Prostaglandin E(2) (PGE(2)) is involved in malignant growth. The objective was to study the PGE(2) pathway in head and neck squamous cell carcinoma (HNSCC) patients.

METHODS

Expression of cyclooxygenase (COX) and PGE-synthase isoenzymes, and PGE-receptors was determined in biopsies from 83 patients with HNSCC by real-time reverse transcriptase-polymerase chain reaction (RT-PCR).

RESULTS

Expression of COX-2 and cytosolic-PGE-synthase was significantly increased, about 4-fold and 2.5-fold, respectively, in tumors versus paired nontumoral mucosa (n = 34).
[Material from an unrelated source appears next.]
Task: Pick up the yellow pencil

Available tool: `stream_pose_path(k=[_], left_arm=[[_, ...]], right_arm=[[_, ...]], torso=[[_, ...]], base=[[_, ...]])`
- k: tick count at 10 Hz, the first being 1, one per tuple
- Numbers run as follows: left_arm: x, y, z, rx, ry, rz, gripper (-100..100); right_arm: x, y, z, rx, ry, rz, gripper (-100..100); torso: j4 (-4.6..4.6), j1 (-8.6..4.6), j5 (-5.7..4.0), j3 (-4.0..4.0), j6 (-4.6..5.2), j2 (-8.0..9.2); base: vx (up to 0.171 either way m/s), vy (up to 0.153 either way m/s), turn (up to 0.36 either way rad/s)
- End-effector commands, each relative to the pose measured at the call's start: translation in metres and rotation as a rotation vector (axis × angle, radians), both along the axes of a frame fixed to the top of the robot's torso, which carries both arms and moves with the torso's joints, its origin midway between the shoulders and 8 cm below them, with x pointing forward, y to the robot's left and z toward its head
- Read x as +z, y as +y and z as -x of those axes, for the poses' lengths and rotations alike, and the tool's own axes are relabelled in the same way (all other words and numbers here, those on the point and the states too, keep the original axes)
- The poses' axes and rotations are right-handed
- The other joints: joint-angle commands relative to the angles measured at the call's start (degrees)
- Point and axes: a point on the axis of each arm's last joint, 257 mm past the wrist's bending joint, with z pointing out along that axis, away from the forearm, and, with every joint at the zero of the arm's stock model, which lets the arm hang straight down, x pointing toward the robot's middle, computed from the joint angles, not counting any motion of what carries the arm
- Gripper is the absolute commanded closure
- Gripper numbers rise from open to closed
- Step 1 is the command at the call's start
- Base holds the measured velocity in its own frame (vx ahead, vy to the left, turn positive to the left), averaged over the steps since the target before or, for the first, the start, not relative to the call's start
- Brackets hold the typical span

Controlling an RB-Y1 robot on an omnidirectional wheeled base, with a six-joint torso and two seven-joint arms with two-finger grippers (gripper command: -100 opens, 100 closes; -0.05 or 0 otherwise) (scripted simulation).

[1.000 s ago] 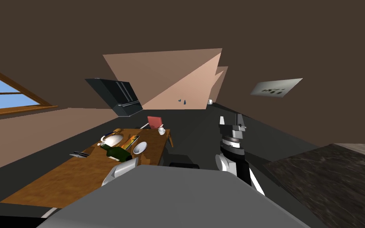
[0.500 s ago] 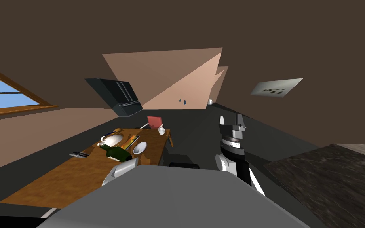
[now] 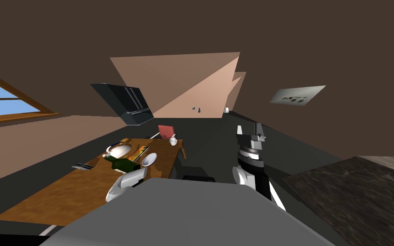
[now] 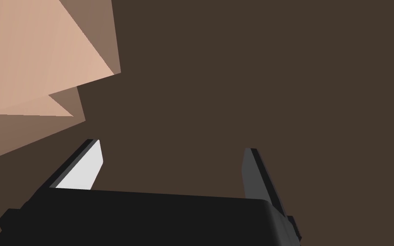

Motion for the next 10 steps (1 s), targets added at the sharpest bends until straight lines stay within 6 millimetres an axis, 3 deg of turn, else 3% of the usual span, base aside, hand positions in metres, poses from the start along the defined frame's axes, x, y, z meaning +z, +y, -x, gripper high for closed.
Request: stream_pose_path(k=[1,4,6,10], left_arm=[[0.014,0.02,-0.012,-0.024,-0.013,-0.042,-100],[0.038,0.051,-0.039,-0.073,-0.05,-0.106,-100],[0.029,0.035,-0.047,-0.062,-0.08,-0.05,-100],[0.007,-0.002,-0.044,-0.008,-0.113,0.063,-100]], right_arm=[[0.0,0.0,0.0,0.0,0.0,0.0,0],[0.0,0.0,0.0,0.0,0.0,0.0,0],[0.0,0.0,0.0,0.0,0.0,0.0,0],[0.0,0.0,0.0,0.0,0.0,0.0,0]], torso=[[0.0,0.0,0.0,0.0,0.0,0.0],[-0.01,-0.03,0.0,-0.03,0.01,-0.05],[0.01,0.04,0.01,0.03,0.01,0.06],[0.03,0.59,0.14,0.1,-0.02,0.18]], base=[[0.007,-0.081,0.008],[0.011,-0.097,0.003],[-0.029,-0.037,-0.046],[-0.037,0.064,-0.045]])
EP-1 was the only PGE-receptor significantly overexpressed in tumor samples. Expression of COX-1 correlated with mPGES-2 and COX-2 correlated with mPGES-1 (n = 83).

CONCLUSIONS

COX-2, functionally coordinated with mPGES-1, is likely to be the limiting enzyme in PGE(2) biosynthesis in HNSCC. The biological meaning of cPGES/p23 overexpression in HNSCC is not yet clear. Our results support the notion that mPGES-1, cPGES, and EP-1 could be the targets for the development of specific PGE(2)-modifier drugs for HNSCC treatment that could avoid negative side effects of COX-2 selective inhibitors.